Пораженные галеасцы на заднем сиденье притихли.
— В жизни много неожиданного, — осторожно согласился Николай. — Скажем, никогда не знаешь, что она обрушит на твою голову. Даже старые сюжеты в наше время имеют непредсказуемые концы. Сколько нам ехать до прудов?
— Не меньше часа.
— Тогда, чтобы скоротать время, я расскажу вам историю Золушки, которая кончается не так счастливо, как всегда хотелось человечеству.
И пока иномарка глотала километры, он поведал.
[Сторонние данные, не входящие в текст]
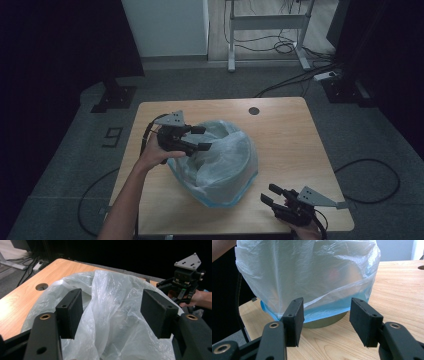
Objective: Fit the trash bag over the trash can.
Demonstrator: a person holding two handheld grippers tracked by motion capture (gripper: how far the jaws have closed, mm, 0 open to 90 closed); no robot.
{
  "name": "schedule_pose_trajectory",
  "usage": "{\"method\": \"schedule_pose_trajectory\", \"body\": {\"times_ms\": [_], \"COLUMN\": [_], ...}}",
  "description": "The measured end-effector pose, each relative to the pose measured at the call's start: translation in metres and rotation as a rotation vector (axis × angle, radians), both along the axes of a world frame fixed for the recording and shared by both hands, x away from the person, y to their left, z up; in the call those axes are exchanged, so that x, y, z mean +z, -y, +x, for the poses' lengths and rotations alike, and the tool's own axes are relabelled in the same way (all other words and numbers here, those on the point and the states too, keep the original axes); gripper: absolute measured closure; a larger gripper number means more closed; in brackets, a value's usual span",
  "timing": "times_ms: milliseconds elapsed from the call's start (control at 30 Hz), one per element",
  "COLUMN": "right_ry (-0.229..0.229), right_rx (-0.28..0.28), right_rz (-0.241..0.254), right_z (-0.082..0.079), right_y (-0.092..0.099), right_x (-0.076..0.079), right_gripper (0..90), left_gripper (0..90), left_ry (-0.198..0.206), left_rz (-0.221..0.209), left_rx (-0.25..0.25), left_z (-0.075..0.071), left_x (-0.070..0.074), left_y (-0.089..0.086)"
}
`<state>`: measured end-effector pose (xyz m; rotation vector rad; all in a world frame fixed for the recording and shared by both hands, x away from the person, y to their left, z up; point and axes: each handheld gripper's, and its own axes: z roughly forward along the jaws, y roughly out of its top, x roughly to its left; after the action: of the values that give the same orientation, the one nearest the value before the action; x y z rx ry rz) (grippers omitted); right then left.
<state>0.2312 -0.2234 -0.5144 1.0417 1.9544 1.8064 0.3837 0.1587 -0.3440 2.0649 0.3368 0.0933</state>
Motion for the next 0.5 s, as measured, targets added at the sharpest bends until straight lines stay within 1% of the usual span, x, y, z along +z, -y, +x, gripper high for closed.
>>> {"method": "schedule_pose_trajectory", "body": {"times_ms": [233, 500], "right_ry": [0.002, 0.002], "right_rx": [-0.006, -0.008], "right_rz": [0.002, 0.005], "right_z": [-0.001, 0.0], "right_y": [0.003, 0.004], "right_x": [0.001, 0.001], "right_gripper": [44.4, 44.4], "left_gripper": [33.8, 34.0], "left_ry": [-0.018, -0.027], "left_rz": [0.029, 0.059], "left_rx": [-0.019, -0.041], "left_z": [0.005, 0.01], "left_x": [-0.002, -0.001], "left_y": [0.012, 0.025]}}
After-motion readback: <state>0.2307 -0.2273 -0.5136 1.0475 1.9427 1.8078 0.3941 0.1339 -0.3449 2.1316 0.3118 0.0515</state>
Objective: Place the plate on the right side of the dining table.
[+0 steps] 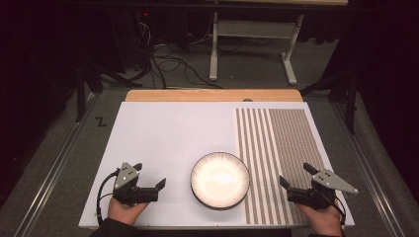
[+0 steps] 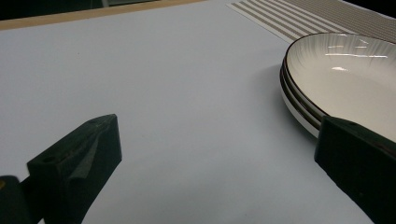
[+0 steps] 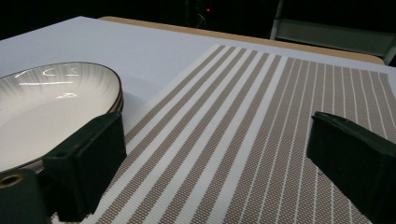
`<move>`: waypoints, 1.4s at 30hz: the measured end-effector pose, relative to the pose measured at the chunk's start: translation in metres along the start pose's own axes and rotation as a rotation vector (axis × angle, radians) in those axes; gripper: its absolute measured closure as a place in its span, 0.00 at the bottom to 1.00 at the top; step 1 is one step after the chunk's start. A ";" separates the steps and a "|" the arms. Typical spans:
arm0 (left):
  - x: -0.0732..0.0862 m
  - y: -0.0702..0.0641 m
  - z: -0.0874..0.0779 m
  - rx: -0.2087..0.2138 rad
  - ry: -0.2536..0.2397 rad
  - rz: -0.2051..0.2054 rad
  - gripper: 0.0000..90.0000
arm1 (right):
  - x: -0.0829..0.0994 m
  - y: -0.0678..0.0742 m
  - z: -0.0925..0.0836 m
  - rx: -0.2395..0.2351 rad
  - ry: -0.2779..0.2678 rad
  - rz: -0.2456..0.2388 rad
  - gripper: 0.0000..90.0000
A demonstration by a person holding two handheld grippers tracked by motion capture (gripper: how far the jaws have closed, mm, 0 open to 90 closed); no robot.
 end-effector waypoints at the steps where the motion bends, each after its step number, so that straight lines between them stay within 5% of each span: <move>1: 0.000 0.000 0.000 0.002 0.002 -0.001 0.02 | -0.001 0.003 0.000 -0.002 -0.003 -0.009 0.09; 7: 0.001 0.000 0.000 0.002 -0.001 -0.004 0.02 | -0.006 0.014 0.004 -0.014 -0.010 -0.033 0.20; 11: 0.000 0.000 0.000 0.004 -0.004 -0.003 0.02 | -0.012 0.021 0.013 -0.046 0.006 -0.005 0.28; 21: 0.000 -0.001 -0.001 0.007 -0.012 0.004 0.02 | -0.031 0.046 0.038 -0.110 0.014 -0.012 0.58; 29: -0.001 -0.001 -0.003 0.014 -0.022 0.008 0.02 | -0.040 0.064 0.058 -0.118 0.021 -0.035 0.63; 42: -0.001 -0.006 -0.002 0.029 -0.018 0.023 0.03 | -0.019 0.069 0.060 -0.132 0.078 -0.038 0.80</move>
Point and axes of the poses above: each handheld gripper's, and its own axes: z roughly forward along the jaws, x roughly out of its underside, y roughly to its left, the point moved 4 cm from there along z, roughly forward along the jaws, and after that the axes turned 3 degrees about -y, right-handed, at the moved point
РАССКАЗ О ЗОЛУШКЕ И КАПИТАНЕ МИЛИЦИИ
Жила-была в одном из северных городов девушка. Она жила на улице имени французского революционера, которого зарезала два века назад обиженная революцией молодая женщина. Однако наша девушка об этом даже не подозревала, она плохо училась в школе и любила только танцевать. Когда она подросла и ее стали пускать на дискотеку, она отплясывала часами со знакомыми мальчишками, возвращаясь далеко за полночь. На танцы ходила с двумя поклонниками, парнями из ее двора, из которых один, назовем его Танцор, был щедро одарен от природы музыкальным слухом и пластикой, а второй, Преданный, танцуя, лишь спотыкался, наступал Золушке на ноги, а значит, как она считала, был годен только на то, чтобы провожать ее по темным улицам.
И служил в том же городе Лейтенант, работа которого была каждый день, пристегнув под мышку кобуру с пистолетом, отправляться на улицы ловить бандитов и хулиганов.
— Плохо работаете, лейтенант, — говорил ему начальник милиции, рассматривая очередную ориентировку. — Опять в вашем районе Кирпич объявился. Опять вскрыты два магазина и вырезано стекло из витрины магазина «Хундай». Учтите!